### EXERCISE OBJECTIVE
Below are the records; copy each line in which "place" can be found.

### EXTRACTED ENTRIES
^^^^

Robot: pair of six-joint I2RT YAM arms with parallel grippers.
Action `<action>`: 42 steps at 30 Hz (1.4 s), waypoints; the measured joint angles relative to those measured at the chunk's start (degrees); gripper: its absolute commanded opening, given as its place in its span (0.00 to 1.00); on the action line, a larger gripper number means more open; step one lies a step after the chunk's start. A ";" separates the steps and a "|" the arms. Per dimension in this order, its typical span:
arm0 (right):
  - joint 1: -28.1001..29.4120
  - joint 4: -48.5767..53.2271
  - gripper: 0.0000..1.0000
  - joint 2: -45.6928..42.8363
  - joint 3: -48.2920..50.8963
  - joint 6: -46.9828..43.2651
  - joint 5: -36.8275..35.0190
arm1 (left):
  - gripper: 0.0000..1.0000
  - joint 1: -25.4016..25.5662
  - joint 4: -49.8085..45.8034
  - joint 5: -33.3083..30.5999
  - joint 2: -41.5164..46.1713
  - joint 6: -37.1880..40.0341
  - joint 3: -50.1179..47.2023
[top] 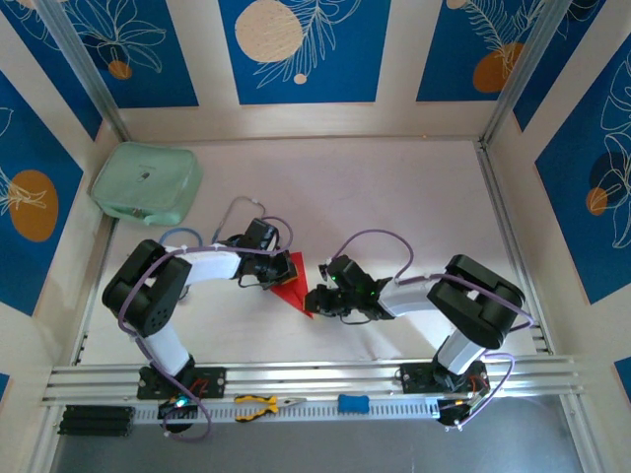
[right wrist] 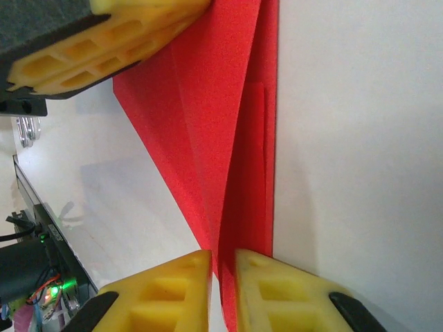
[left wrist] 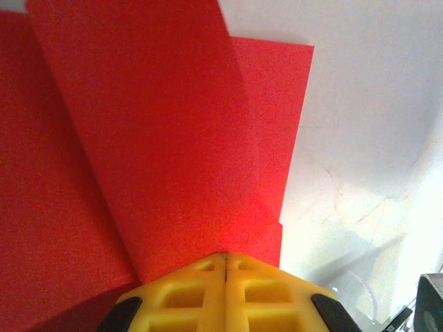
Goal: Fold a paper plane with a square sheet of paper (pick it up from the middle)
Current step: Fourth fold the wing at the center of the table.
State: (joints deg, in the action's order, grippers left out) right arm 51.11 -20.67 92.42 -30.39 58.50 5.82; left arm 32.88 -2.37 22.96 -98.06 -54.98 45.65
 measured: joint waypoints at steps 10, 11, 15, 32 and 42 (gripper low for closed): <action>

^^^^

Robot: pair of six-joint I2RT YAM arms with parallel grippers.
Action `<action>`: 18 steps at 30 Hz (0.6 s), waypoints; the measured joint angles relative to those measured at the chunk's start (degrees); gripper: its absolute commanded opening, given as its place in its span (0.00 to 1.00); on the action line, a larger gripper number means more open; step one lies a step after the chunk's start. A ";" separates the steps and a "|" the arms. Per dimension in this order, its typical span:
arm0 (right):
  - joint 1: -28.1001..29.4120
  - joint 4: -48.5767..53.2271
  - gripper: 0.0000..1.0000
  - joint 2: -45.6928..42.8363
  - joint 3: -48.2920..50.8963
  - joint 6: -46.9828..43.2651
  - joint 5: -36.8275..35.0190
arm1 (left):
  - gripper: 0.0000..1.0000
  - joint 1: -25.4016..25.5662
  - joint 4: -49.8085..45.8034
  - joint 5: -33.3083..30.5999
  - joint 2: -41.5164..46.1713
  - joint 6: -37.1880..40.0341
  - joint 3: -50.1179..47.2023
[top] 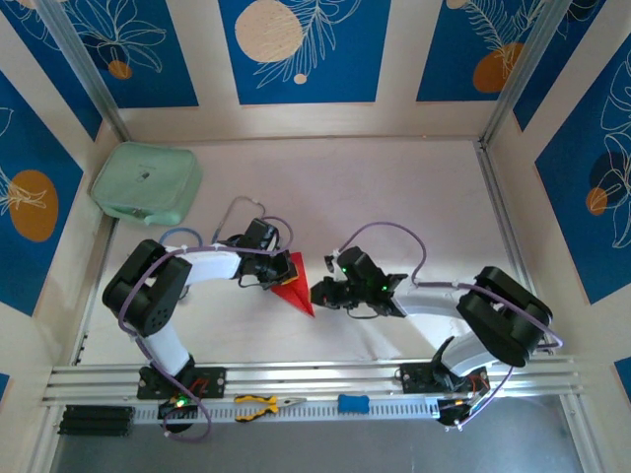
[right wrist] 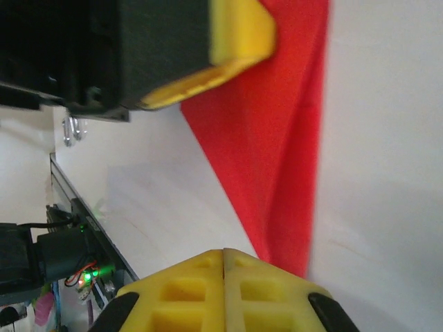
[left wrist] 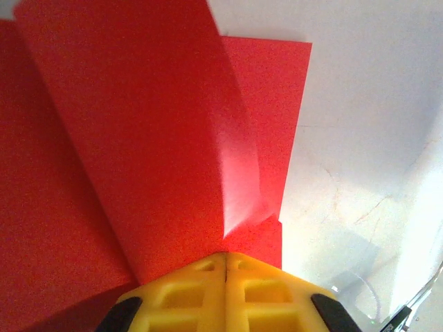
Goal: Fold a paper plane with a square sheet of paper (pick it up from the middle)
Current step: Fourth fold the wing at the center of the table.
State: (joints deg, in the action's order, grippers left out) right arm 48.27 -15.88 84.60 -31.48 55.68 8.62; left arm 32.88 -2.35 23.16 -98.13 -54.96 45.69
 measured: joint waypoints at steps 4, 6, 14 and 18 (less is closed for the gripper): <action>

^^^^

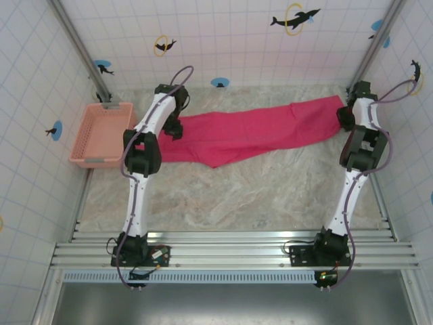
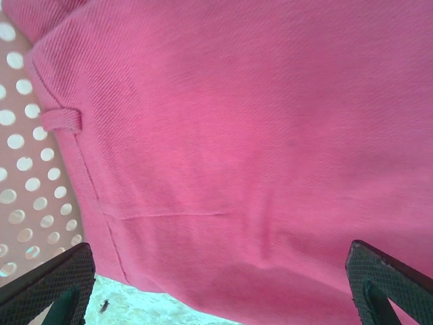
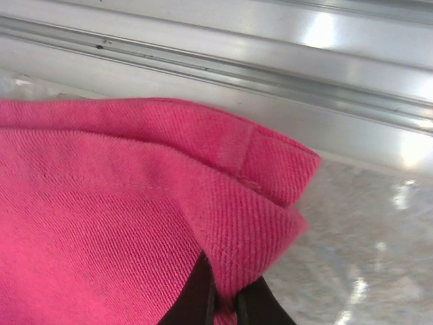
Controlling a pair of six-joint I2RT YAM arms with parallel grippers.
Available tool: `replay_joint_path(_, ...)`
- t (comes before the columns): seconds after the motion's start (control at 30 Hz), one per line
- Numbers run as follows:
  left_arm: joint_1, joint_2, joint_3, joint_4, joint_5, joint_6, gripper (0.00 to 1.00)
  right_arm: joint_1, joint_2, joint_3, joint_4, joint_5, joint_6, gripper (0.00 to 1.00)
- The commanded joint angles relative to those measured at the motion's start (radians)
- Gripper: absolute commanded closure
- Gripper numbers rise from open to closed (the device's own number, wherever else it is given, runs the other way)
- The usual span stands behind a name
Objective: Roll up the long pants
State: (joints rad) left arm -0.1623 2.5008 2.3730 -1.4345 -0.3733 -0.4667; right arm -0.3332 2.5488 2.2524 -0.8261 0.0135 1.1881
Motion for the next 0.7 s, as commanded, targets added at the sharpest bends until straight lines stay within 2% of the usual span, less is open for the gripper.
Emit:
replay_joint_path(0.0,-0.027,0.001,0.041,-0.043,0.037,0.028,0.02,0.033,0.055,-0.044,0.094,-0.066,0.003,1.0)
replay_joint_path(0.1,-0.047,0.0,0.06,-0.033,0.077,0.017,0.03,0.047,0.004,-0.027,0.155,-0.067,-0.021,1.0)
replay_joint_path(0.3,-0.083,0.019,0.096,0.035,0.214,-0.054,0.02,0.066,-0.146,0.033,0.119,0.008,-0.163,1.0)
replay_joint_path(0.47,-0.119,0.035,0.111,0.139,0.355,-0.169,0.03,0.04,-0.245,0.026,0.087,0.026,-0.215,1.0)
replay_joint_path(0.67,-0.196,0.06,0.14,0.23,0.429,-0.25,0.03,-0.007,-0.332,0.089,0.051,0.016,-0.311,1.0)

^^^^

### RESULT FOR THIS TASK
Action `<action>`: 42 steps at 30 Hz (1.4 s), waypoints; the measured joint angles relative to those measured at the chunk's start (degrees); gripper: its absolute commanded opening, given as its place in its span (0.00 to 1.00); on the action line, a larger gripper number means more open; step one lies a step after the chunk's start. A ";" separates the steps and a "|" the arms. Per dimension in this order, its typical span:
Action `<action>`: 18 steps at 30 Hz (0.6 s), waypoints; the measured joint angles relative to those measured at the chunk's start (degrees); gripper: its absolute commanded opening, given as its place in its span (0.00 to 1.00); on the action line, a larger gripper number means more open; step one lies a step after the chunk's start. A ";" separates the steps and a "|" the arms. Per dimension in this order, its typical span:

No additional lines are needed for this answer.